Overview
The three main facets of this project have needed considerable reworking since I first published this to GitHub. The server, the web interface, and the python interface all had significant shortcomings and oddities that were introduced by myself years ago when I first developed this. The web interface was revamped a few months ago to leverage `next.js` and TypeScript which really improved performance and maintainability (as well as introducing a much better design...)

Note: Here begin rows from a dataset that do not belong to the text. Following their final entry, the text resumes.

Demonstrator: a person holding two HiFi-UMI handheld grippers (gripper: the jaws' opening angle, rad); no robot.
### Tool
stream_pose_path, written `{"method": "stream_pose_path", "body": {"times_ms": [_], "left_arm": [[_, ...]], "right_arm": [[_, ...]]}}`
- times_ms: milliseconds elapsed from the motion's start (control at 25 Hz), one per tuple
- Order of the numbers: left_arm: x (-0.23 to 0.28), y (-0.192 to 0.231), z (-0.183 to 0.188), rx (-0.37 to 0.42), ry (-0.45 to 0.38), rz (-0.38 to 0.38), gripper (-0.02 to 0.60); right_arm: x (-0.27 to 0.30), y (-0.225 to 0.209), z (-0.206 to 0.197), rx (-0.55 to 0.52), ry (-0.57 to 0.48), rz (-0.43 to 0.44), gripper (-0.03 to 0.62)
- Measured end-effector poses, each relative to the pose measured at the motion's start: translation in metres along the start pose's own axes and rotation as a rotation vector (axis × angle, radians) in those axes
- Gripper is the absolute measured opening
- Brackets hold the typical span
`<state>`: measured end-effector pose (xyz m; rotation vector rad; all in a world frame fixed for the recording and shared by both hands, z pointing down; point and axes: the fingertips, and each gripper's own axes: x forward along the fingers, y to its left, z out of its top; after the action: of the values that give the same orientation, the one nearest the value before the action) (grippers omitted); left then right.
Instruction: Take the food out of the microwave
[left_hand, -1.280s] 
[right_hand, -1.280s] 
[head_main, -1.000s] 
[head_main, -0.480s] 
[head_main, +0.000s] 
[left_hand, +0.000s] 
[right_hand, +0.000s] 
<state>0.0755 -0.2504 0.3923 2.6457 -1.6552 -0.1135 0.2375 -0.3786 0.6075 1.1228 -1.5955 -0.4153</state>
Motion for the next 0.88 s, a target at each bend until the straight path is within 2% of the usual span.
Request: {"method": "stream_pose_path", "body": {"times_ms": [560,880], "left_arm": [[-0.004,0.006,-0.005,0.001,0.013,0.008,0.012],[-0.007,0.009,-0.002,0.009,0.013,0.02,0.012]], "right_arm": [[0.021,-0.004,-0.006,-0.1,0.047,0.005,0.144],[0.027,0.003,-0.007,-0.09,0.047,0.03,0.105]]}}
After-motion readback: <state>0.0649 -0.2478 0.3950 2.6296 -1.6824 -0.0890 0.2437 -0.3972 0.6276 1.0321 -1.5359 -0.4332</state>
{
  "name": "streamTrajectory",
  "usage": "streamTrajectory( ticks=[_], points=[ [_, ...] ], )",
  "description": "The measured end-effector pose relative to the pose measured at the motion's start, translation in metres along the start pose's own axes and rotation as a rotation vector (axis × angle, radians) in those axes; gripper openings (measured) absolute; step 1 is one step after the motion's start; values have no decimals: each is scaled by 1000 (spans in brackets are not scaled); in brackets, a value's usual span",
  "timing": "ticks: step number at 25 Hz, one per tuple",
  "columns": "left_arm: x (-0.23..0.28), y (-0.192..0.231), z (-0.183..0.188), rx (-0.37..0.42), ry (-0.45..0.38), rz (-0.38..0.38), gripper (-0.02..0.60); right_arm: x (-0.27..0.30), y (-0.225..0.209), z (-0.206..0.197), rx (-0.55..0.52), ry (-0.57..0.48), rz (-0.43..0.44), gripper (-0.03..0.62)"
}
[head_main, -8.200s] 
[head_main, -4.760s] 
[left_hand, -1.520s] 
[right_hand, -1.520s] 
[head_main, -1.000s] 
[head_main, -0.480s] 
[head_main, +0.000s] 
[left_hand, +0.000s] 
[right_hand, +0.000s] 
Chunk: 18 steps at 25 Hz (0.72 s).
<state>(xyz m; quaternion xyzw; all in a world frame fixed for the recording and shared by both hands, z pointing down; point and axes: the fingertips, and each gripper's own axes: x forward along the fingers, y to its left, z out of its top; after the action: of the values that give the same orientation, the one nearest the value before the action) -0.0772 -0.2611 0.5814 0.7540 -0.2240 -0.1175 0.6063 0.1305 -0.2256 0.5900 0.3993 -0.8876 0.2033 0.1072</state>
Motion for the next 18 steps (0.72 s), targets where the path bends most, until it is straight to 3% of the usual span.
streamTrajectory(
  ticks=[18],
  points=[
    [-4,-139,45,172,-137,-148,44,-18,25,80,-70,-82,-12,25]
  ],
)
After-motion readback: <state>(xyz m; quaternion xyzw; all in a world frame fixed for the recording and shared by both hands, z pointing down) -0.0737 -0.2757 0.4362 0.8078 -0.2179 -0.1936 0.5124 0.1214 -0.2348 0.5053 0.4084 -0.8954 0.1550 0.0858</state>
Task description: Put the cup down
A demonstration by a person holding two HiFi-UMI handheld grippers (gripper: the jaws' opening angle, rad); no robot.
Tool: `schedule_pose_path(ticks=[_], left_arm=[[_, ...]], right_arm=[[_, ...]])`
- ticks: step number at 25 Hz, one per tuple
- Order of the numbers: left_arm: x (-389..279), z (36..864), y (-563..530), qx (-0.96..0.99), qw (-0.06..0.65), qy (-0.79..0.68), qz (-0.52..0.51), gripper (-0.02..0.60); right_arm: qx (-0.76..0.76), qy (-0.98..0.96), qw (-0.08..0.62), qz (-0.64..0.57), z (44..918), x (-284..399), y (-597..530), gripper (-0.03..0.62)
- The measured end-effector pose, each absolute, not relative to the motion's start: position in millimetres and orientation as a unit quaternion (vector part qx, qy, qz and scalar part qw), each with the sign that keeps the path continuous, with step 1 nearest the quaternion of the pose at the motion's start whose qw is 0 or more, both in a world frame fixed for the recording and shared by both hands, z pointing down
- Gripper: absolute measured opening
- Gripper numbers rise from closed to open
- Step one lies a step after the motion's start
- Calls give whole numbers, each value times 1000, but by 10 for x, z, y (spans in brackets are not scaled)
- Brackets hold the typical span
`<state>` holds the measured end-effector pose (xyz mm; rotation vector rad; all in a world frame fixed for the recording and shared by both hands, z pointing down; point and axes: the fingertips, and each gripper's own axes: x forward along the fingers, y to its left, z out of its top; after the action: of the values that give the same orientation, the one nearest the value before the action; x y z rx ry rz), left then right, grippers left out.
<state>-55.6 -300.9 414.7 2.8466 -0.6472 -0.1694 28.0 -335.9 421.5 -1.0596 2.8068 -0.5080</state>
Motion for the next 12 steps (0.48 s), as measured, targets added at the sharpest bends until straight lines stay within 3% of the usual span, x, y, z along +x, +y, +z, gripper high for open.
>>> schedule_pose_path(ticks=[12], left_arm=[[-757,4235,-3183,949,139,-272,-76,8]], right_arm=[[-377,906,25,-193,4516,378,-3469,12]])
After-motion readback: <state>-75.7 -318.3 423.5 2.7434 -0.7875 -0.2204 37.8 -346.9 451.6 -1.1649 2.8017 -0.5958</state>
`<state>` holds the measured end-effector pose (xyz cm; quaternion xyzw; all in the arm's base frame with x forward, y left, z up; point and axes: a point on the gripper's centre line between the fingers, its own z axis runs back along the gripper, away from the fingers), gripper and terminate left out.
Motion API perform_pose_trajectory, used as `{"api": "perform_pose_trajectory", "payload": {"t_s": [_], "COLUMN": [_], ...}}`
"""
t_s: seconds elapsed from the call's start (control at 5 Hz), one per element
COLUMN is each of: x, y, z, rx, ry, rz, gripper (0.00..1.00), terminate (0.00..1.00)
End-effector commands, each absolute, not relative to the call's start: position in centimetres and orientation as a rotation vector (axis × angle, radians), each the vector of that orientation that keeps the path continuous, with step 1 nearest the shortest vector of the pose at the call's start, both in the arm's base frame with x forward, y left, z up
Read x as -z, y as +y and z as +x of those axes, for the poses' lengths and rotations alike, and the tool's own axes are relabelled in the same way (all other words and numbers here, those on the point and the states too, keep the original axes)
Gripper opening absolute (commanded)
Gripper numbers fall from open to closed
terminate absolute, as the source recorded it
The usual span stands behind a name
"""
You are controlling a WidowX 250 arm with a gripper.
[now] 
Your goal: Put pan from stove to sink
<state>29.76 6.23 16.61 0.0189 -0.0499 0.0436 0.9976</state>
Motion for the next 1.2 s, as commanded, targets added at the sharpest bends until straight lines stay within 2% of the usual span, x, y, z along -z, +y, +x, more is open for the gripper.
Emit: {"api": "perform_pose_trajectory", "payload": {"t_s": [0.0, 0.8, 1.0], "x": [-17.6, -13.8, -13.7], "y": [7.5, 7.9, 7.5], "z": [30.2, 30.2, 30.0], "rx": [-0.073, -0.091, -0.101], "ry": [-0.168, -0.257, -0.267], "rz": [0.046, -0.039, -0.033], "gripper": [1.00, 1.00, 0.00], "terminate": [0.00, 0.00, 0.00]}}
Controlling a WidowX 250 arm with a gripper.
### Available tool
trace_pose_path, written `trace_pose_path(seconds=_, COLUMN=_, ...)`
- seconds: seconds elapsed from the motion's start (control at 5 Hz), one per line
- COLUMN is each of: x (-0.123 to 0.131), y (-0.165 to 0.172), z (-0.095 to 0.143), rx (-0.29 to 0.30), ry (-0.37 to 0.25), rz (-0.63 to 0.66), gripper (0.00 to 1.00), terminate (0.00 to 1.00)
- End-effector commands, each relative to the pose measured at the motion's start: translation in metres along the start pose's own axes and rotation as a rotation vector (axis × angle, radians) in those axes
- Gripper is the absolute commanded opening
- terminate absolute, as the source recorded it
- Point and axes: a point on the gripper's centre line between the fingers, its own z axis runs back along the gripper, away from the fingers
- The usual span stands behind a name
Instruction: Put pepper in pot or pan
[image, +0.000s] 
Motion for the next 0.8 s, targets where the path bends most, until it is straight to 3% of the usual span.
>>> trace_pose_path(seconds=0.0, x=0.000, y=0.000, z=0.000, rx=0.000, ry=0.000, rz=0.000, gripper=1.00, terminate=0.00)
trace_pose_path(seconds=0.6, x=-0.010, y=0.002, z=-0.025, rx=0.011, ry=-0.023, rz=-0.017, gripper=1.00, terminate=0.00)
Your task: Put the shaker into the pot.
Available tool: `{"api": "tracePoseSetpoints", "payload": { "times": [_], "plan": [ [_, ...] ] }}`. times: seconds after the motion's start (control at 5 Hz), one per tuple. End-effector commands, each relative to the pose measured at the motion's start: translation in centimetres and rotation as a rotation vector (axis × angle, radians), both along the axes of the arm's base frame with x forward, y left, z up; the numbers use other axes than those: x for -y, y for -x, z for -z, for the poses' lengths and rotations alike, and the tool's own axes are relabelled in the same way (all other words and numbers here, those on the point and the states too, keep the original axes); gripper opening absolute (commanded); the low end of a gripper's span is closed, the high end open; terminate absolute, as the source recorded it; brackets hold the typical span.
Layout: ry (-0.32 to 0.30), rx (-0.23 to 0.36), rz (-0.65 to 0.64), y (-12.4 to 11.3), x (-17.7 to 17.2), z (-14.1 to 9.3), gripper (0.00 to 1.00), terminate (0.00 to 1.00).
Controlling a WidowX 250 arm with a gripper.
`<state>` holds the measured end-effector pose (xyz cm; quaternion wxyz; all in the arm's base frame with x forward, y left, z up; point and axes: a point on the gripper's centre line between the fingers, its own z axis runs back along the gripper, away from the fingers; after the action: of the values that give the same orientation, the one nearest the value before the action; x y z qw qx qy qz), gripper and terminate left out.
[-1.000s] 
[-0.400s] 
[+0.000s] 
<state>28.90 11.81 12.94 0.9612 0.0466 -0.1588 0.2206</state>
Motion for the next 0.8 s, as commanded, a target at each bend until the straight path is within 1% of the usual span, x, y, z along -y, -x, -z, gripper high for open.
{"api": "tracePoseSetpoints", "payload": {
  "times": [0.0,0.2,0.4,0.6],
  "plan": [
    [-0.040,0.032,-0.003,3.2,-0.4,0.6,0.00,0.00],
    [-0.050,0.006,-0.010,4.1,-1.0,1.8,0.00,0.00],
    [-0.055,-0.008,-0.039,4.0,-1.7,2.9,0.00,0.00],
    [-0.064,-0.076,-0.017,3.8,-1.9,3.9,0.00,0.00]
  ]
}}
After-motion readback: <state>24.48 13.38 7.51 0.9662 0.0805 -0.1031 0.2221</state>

However, the server and the python interface still needed work. These are both addressed in this release.
The Server
I completely gutted the server architecture and introduced a few things that I feel will improve the maintainability and robustness of this project for a while.
FastAPI
I exchanged the Flask server framework for [FastAPI](https://fastapi.tiangolo.com/). While Flask is great, I feel that FastAPI is just a little better and has a much better developer experience. I set up dependency injection and data validation and many points in the server to
prevent errors and provide users with as much information as possible.
SQLAlchemy
I swapped out the raw `SQL` queries I was making for an ORM -- [SQLAlchemy](https://www.sqlalchemy.org/). Some may think that an ORM is overkill for a small project like this, but I think it can really go a long way to, again, improve the developer experience as well as maintain code readability and type hinting.
Core Engine Updates
The core engine itself was not touched. That code is pretty impenetrable. Rather, all wrappers around it and data-fetching functions were updated to support the above changes and get rid of some **very old** (like 3 years) legacy code that was left-over from another lifetime.
The Python Interface
I watered down the python interface just a bit as I realized it didn't need to be so complex. I also added type hints, function return models, and some example code. I believe I introduced some better data validation and error handling as well.
Conclusion
Hopefully, these changes make the code easier to navigate, easier to debug, and most importantly, easier to maintain in the future.